If it is so easy to copy another nation’s technology, then why has no other country done it until China? Japan could have done this, so could have Russia, India, etc.  We are not condoning IP theft, but you can’t just steal and hope to produce something highly technical with no facilities in place. The infrastructure to manufacture that tech needs to be in place.

We see AMD  benefiting in the short term, but unless they can form an alliance with another chip manufacturer,  there is nothing that prevents TSM from encroaching on AMD’s profit margins by charging more.  While this is possible, in general, this is not how the Chinese do business; they think long term, so they try to give you the best price in the hopes of selling to you forever. It’s a great strategy and one that works very well. However,  as nationalism levels are rising and if the Chinese Government gets a foothold in TSM, things could change.

The Real war could end up being INTC vs TSM?

Therefore the real war is between INTC and TSM, and unless Intel steps up its game or the US government intervenes, TSM appears on track to widen the technology gap even more.  TSM is now the Top Player by Market Cap and chip volume, and when such a milestone is struck, the prior leader has to address the issues that toppled them very quickly. History is not kind to the former leader; in general, they tend to lose the war.

Case in point, Yahoo vs Google, MSFT vs Google in the Browser war, and the list goes on. At one point Internet explorer controlled 90% of the browser market, after they won the battle with Netscape using questionable tactics at best.
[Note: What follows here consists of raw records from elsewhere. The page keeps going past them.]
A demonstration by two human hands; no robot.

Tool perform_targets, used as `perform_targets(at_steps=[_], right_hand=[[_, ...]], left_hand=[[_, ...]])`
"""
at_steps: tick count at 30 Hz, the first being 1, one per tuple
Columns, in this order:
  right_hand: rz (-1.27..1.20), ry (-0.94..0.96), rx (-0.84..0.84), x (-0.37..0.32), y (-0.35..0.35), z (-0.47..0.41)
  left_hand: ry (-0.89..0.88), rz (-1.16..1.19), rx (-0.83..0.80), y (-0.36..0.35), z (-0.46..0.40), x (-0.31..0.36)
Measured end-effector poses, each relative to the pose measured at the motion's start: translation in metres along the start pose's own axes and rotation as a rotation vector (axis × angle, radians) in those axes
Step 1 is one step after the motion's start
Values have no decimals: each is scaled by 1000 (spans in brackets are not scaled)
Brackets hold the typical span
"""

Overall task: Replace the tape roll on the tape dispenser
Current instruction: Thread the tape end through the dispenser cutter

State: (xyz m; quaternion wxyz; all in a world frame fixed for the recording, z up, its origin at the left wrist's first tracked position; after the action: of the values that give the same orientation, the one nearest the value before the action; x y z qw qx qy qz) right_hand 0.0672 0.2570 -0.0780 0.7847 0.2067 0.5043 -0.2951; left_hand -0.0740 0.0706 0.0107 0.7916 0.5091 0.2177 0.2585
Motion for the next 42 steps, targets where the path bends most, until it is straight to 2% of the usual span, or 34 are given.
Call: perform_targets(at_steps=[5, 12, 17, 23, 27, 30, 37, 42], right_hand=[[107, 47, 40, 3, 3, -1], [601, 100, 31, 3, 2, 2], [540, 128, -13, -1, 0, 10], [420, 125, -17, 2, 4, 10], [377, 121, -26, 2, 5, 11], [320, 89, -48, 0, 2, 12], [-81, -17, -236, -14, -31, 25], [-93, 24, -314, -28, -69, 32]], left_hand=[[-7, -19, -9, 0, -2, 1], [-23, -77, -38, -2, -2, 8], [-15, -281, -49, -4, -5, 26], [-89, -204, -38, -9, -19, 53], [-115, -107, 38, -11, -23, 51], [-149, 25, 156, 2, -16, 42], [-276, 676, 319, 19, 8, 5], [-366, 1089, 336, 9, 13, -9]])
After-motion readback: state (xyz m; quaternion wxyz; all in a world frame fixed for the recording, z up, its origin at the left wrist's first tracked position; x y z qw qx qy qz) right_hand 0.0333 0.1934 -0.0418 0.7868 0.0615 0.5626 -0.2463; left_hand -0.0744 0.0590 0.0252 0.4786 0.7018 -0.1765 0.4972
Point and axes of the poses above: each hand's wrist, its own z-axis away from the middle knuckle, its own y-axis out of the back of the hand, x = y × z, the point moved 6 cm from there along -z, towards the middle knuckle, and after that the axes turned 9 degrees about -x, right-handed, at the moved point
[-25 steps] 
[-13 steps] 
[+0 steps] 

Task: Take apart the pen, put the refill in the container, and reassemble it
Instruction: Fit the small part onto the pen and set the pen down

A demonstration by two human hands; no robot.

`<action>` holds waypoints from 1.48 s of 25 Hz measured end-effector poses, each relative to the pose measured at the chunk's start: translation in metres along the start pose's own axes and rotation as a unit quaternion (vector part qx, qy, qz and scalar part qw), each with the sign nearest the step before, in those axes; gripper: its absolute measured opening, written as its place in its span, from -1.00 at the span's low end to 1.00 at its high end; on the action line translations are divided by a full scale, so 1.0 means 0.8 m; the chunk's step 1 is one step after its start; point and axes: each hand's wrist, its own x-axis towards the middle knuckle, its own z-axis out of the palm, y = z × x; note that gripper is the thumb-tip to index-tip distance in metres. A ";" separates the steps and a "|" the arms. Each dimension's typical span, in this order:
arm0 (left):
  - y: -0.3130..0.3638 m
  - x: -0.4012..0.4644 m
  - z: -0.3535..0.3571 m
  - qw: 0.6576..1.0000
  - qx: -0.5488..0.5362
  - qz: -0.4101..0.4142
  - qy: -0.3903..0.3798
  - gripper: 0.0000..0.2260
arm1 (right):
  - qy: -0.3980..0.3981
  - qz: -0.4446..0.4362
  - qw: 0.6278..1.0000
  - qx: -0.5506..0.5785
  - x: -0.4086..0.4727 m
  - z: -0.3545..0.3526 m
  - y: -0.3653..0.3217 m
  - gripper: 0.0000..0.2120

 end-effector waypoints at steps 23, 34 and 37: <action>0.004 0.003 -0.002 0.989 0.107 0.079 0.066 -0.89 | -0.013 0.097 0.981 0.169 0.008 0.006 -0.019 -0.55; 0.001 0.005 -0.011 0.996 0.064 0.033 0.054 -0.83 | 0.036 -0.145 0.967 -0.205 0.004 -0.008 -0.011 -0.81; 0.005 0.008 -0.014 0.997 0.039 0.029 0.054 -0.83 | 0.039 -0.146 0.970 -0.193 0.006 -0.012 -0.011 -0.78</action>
Nevertheless, MSFT was arrogant, and instead of addressing the shortfalls in IE 6, they chose to spend money promoting a faulty product.  Along came chrome and the rest is history; the same storyline could be applied to Yahoo vs Google battle or the Blockbuster vs Netflix war.

A straightforward solution would be for either the US government or some private entity to come and rescue Global foundries and put them back into the 7nm wafer manufacturing game.  At least the relationship AMD had with them was on equal footing; they both needed each other. In TSM’s case, AMD needs them more than they need AMD.

Semiconductor Stocks To Consider

AMKR, MU, TSM are just a few names that come to mind.  Investors should consider spreading their risks and never allocate funds to a given position. One of the best strategies is to aim for stocks that have pulled back (sharply) but have a viable long term game plan.  If INTC can overcome its current woes and there are many, it could end up being a good long term play.  However, we would wait until the stock is trading in the extremely oversold ranges on the monthly charts.